▸ WHAT YOU SHOULD DO
Report the tally of lines in the material below that have the string "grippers", with no other output.

• • •

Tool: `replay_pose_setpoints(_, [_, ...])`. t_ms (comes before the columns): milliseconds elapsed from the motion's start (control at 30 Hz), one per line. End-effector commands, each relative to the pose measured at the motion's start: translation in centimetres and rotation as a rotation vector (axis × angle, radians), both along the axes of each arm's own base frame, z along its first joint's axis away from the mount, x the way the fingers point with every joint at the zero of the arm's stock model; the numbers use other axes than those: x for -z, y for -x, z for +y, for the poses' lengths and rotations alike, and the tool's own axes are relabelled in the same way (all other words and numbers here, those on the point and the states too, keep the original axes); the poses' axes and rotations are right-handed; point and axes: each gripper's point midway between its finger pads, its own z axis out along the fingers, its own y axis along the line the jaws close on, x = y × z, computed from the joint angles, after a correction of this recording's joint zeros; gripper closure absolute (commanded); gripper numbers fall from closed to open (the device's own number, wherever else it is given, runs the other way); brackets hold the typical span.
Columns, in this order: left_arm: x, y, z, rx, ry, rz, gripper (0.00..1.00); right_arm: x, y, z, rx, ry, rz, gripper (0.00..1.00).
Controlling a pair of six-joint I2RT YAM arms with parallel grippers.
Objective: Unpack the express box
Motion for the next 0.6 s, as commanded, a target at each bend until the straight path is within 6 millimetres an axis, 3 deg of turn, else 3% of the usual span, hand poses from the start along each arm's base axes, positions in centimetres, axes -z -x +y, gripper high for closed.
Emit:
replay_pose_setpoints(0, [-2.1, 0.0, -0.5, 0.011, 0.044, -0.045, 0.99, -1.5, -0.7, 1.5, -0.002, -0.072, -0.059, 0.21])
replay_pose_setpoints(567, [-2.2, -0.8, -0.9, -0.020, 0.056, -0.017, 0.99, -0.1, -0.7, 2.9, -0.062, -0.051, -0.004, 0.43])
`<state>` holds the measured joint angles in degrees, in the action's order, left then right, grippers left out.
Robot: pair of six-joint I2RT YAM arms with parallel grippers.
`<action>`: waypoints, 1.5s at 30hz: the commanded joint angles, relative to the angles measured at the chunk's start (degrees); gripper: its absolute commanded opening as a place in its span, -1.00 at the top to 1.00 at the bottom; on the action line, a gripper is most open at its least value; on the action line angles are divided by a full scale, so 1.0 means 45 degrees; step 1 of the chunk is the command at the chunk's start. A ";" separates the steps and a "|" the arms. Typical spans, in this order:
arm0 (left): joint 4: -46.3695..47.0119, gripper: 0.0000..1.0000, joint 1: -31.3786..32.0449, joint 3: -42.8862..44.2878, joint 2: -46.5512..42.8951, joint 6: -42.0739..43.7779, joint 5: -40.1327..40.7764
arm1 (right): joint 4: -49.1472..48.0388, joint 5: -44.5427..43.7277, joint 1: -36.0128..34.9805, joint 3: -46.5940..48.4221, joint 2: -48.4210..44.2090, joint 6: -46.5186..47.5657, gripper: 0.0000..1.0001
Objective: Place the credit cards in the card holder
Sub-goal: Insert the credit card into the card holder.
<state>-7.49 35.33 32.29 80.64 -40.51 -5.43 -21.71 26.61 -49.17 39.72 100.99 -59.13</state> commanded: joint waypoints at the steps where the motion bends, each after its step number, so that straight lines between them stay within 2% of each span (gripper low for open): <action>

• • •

▸ EXPECTED ANSWER
3